Example of Simple Correspondence Analysis

A university research manager wants to determine how ten academic disciplines compare to each other in relation to five different funding categories. The manager collects 2-way classification data for 796 researchers.

For this two-way classification, the academic disciplines are rows and the funding categories are columns. A is the highest funding category, D is the lowest, and category E is unfunded. The manager performs a simple correspondence analysis to represent the associations between the rows and columns.
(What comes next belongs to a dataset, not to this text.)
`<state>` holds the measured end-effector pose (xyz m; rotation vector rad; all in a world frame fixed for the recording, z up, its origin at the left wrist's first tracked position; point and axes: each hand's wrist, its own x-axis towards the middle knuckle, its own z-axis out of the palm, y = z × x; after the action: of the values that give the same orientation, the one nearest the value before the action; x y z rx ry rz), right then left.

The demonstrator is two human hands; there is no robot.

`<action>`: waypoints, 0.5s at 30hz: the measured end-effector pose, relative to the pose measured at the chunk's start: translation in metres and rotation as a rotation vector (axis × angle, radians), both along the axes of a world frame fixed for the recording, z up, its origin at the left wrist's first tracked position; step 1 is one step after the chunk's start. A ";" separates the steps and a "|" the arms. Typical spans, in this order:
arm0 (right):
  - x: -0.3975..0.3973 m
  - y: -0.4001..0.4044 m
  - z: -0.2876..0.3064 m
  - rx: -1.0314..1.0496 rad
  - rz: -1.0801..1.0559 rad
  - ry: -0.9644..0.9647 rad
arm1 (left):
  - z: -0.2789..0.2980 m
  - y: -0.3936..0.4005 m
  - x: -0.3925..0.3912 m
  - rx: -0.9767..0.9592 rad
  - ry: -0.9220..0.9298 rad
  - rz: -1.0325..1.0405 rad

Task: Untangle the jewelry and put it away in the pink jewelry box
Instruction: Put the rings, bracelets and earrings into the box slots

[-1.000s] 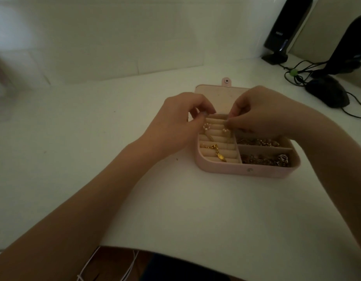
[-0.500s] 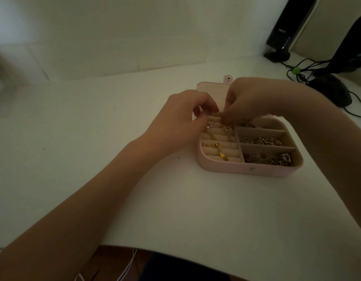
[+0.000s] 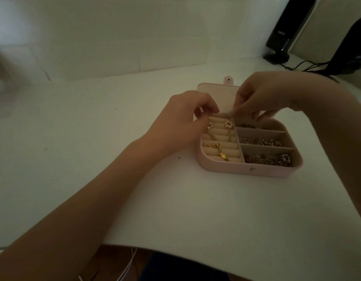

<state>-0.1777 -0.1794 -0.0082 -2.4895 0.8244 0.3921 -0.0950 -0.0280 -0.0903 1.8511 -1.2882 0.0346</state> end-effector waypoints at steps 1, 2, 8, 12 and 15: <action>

The manager also wants to examine supplementary data not included in the main data set. The supplementary data includes an additional row for museum researchers and a row for mathematical sciences, which is the sum of Mathematics and Statistics.

  1. Open the sample data set, ResearchFunding.MTW.
  2. Choose Stat > Multivariate > Simple Correspondence Analysis.
  3. Under Input Data, select Columns of a contingency table and enter CT1-CT5. In Row names, enter RowNames. In Column names, enter ColNames.
  4. Click Results and select Row profiles. Click OK.
  5. Click Supp Data. In Supplementary Rows, enter RowSupp1 RowSupp2. In Row names, enter RSNames. Click OK.
  6. Click Graphs. Select Show supplementary points in all plots. Select Symmetric plot showing rows only and Asymmetric row plot showing rows and columns.
  7. Click OK in each dialog box.

Interpret the results

The Row Profiles table shows the proportions of each row category by column. For example, for Geology, 3.5% of the researchers are in funding category A, 22.4% are in funding category B, and so on. The mass for each row indicates the proportion of researchers in the entire data set. For example, the mass for Geology is 0.107, which indicates that 10.7% of the researchers are in the Geology field.

You can use the values in the Row Contributions and Column Contributions tables to interpret the different components. The column labeled Qual, or quality, indicates the proportion of the inertia represented by the two components.

For example, for the row contributions, the fields Zoology (0.929) and Geology (0.916) are best represented among the fields by the two component breakdown. Math has the poorest representation, with a quality value of 0.319. For the column contributions, the two components explain most of the variability in funding categories B, D, and E. The funded categories A, B, C, and D contribute most to component 1, while the unfunded category, E, contributes most to component 2.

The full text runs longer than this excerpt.